**Stored items:**
● ● ● ● ●

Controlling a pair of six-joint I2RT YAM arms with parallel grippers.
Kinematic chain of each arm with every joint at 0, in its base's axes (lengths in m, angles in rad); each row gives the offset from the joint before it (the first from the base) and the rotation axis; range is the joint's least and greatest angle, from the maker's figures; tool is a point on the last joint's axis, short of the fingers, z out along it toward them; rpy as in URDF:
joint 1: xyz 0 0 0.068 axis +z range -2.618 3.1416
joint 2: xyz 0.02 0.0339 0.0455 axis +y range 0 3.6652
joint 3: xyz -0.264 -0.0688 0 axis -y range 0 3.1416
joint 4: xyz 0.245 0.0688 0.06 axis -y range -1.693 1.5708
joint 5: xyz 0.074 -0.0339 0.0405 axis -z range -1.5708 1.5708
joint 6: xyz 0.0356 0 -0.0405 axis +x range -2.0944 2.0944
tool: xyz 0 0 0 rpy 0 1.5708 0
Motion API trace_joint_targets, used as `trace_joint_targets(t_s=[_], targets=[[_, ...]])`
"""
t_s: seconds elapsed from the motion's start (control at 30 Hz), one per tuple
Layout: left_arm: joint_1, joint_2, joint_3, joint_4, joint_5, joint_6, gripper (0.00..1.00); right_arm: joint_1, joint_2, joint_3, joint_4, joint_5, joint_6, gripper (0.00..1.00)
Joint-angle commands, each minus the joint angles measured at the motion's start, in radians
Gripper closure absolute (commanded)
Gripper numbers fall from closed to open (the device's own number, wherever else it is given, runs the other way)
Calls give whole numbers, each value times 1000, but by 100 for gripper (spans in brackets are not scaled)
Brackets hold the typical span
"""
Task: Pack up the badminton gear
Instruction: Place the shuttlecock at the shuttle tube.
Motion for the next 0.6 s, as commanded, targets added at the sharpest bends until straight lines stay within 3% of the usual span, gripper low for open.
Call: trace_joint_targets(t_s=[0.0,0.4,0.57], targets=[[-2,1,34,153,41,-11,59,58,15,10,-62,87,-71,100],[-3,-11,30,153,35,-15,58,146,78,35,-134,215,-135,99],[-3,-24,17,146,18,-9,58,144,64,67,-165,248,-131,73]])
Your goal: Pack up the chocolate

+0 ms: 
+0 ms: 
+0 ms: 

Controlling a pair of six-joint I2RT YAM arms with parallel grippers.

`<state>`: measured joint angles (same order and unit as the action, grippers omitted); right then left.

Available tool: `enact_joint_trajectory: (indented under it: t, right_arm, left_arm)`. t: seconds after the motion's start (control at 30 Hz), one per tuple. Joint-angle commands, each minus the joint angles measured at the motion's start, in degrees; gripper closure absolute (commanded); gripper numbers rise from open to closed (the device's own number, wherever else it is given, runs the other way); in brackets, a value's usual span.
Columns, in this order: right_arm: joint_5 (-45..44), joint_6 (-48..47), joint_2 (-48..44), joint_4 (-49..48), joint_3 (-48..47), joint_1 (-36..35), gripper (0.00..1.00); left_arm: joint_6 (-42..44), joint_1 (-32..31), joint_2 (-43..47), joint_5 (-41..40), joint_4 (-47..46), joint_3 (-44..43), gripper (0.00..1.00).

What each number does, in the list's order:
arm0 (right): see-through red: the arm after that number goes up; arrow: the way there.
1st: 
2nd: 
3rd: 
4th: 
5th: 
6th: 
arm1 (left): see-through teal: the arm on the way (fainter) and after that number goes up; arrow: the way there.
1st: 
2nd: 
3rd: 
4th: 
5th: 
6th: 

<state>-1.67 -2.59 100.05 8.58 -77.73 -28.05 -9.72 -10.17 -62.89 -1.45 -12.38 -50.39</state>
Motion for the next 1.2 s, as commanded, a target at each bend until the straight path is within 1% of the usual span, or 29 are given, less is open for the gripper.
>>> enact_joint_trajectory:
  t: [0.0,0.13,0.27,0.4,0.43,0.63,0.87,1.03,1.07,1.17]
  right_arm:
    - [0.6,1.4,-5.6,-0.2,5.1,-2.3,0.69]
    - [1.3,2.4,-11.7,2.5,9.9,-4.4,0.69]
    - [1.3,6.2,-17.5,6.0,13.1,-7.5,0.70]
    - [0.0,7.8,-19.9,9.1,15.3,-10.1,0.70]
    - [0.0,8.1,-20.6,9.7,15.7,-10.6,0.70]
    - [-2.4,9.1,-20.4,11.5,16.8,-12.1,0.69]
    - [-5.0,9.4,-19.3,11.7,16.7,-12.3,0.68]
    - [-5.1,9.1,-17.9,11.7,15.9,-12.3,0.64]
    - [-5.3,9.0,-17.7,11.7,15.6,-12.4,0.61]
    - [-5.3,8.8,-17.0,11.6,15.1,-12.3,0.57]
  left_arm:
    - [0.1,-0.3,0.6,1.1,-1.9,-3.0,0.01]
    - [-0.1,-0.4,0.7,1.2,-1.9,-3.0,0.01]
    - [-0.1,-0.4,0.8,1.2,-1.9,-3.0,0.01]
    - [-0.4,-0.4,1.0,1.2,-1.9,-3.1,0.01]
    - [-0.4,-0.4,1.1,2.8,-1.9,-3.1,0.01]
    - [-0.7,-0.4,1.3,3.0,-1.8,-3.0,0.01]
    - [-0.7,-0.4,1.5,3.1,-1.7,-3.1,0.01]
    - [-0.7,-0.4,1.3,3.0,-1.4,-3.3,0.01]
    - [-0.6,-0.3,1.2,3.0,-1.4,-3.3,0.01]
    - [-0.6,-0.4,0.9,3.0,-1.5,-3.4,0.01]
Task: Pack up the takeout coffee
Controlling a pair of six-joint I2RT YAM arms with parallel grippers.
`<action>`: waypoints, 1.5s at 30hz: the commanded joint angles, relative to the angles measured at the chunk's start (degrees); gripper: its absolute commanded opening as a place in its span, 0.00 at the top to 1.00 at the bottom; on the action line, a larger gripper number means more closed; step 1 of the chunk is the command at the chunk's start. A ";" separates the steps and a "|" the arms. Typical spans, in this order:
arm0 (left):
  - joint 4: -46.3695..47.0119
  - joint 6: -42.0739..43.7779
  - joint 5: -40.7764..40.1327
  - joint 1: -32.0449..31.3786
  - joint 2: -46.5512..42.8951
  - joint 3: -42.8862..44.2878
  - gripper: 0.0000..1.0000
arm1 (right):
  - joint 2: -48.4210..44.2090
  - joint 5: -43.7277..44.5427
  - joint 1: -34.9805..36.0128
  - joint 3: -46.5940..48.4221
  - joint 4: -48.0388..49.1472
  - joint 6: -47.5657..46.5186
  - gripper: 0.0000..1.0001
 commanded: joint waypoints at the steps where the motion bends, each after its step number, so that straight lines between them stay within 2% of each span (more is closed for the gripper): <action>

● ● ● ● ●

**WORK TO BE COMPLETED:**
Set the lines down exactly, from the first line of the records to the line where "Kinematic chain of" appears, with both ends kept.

**EXPECTED ANSWER:**
Controlling a pair of six-joint I2RT YAM arms with parallel grippers.
Kinematic chain of each arm with every joint at 0, in its base's axes (lengths in m, angles in rad); each row gives the offset from the joint before it (the first from the base) and the rotation axis; range is the joint's least and greatest angle, from the maker's figures; tool is a point on the last joint's axis, short of the fingers, z out along it toward them; rpy as in URDF:

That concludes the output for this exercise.